Tunicates are basically living filter tubes that suck bacteria and other microorganisms into one end and excrete purified water out the other end. This is how tunicates feed – at the very bottom of the food chain and without competing directly with fish or other marine animals higher up in the chain. At the same time tunicates clean the fjords and coastal areas.
The fact that tunicates are also the only animals that produce cellulose – and that they are rich in omega-3 fatty acids – makes them a potential alternative for bioethanol and as a feed ingredient for farmed fish.
Inhabiting all oceans
Tunicates grow very quickly and year-round. Found in every ocean, they particularly thrive in cold, nutrient-rich waters such as those around the quays and coastal rock slopes of Western Norway.

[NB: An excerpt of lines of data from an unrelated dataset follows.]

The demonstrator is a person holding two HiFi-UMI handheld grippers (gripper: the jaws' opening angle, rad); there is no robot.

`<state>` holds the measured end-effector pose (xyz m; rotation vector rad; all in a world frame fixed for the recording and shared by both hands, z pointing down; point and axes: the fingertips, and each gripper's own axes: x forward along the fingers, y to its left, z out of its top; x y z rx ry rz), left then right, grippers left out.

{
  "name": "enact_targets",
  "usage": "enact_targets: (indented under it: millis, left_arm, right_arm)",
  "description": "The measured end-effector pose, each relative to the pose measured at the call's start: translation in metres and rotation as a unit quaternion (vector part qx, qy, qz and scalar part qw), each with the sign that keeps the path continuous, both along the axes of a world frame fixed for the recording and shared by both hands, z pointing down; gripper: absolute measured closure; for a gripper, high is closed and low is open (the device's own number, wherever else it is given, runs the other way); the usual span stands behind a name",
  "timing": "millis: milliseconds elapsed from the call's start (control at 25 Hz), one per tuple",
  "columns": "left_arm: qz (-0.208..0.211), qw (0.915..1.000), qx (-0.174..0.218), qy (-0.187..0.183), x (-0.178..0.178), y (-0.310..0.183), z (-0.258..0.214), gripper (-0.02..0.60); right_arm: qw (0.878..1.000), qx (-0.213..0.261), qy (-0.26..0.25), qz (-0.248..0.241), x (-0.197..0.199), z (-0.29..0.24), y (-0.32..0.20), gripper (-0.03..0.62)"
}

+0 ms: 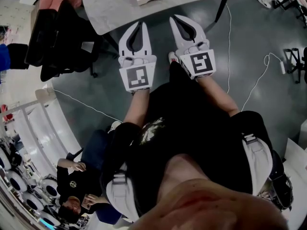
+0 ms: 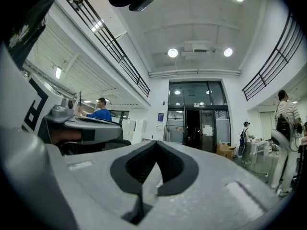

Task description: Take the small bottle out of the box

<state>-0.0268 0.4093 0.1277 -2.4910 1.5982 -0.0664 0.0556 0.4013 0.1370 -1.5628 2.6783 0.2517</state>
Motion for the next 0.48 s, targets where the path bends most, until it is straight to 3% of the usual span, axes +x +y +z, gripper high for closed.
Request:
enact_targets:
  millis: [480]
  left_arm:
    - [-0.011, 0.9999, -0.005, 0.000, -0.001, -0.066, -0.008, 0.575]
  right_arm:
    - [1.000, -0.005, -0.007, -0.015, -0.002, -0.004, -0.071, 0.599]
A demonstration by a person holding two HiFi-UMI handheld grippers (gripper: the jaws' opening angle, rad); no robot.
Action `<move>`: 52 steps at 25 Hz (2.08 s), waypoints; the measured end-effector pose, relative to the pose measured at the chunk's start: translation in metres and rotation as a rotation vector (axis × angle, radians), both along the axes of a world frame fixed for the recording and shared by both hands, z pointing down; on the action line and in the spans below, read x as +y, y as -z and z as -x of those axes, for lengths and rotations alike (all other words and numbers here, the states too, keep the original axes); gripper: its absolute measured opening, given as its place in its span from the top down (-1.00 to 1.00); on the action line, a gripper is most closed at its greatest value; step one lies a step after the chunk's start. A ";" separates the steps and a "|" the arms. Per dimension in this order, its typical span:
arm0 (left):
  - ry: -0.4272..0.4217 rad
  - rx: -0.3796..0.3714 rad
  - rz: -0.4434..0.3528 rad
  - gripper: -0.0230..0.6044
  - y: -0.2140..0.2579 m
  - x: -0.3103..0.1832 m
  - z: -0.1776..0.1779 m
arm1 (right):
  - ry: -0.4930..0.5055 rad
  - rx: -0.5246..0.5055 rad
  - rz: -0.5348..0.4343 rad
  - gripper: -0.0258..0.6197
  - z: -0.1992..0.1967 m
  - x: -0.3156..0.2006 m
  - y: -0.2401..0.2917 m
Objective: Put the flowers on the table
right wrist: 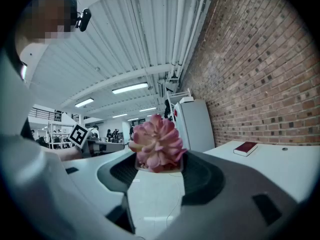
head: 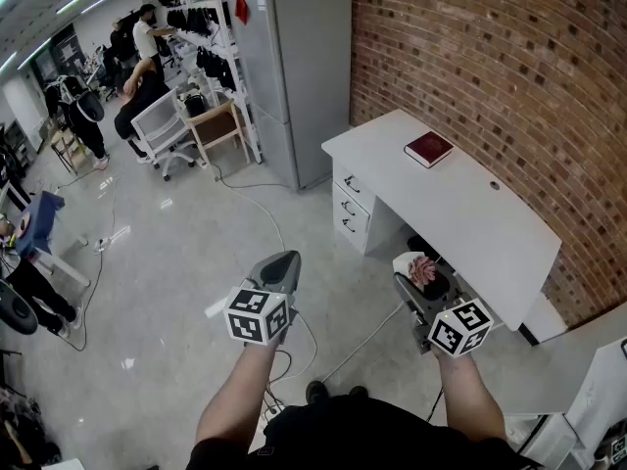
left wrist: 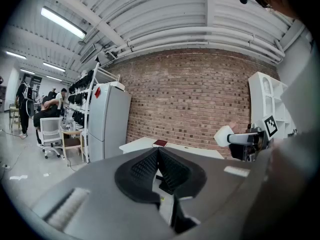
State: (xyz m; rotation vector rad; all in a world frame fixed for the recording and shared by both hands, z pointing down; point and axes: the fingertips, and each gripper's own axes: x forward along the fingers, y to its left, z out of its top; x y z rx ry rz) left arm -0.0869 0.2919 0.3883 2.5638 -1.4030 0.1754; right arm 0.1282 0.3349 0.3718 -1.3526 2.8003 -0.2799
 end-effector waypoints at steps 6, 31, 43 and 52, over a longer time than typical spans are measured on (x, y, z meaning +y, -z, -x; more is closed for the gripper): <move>-0.003 -0.001 0.002 0.89 0.001 0.004 -0.005 | -0.005 -0.002 -0.003 0.09 -0.006 0.004 0.002; -0.002 -0.014 -0.030 0.89 0.011 0.022 -0.062 | 0.005 -0.060 -0.035 0.09 -0.070 0.023 0.015; 0.011 -0.010 -0.016 0.89 0.002 0.005 -0.056 | 0.016 -0.073 0.003 0.09 -0.070 0.006 0.003; 0.011 0.003 0.011 0.89 -0.013 -0.055 -0.039 | 0.018 -0.064 0.041 0.09 -0.053 -0.059 -0.012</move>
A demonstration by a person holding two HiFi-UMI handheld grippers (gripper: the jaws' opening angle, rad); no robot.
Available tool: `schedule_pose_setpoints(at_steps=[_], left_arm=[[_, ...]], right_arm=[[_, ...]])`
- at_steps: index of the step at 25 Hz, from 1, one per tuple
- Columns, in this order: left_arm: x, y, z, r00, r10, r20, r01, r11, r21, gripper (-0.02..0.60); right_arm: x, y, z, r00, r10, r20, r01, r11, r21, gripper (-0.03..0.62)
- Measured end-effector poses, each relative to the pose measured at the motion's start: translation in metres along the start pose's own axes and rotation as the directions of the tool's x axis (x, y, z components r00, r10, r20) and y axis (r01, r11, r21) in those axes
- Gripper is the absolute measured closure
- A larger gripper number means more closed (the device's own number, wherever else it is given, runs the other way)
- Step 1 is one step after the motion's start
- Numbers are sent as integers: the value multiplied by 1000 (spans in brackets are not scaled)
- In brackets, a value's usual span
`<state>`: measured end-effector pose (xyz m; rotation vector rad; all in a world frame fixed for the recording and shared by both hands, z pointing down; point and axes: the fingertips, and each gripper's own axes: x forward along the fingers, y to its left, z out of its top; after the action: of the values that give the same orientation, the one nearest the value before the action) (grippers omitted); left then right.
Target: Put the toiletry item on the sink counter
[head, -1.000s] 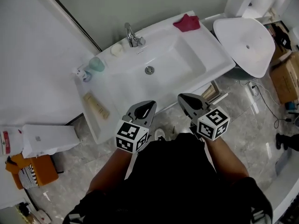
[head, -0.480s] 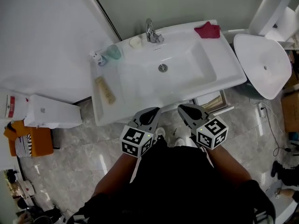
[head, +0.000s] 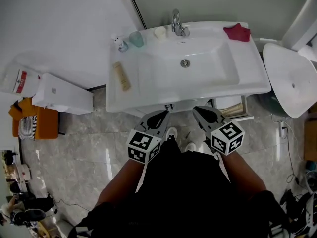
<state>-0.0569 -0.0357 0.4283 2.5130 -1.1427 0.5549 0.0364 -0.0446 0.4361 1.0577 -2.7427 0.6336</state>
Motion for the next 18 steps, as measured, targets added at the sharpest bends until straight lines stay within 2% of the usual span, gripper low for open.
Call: schedule_pose_setpoints(at_steps=[7, 13, 18], left_arm=[[-20, 5, -13, 999, 40, -3, -40, 999, -30, 578], [-24, 37, -16, 997, 74, 17, -73, 996, -47, 578], [-36, 83, -19, 995, 95, 30, -93, 994, -56, 578]], right_arm=[[9, 20, -2, 999, 52, -13, -53, 998, -18, 589], [38, 30, -8, 995, 78, -61, -81, 996, -49, 589], [80, 40, 0, 995, 72, -76, -77, 994, -75, 589]])
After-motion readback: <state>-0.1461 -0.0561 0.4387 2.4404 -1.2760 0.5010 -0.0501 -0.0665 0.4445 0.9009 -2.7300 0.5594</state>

Since there are no marine predators feeding on tunicates, some 2 500 to 10 000 individuals can grow undisturbed in 1 m2 of ocean surface area.
Other than the Japanese and Koreans, who eat tunicates, no one has paid them much attention until now.
Similar to mussel cultivation
For the first time ever, tunicates are being cultivated experimentally at a pilot facility in Øygarden, a small island community near Bergen.
The production method resembles the cultivation of mussels. At a facility in a small finger of a fjord, long plastic sheets are anchored to the seabed and held vertical by buoys. Between these sheets flows seawater teeming with the microorganisms tunicates need.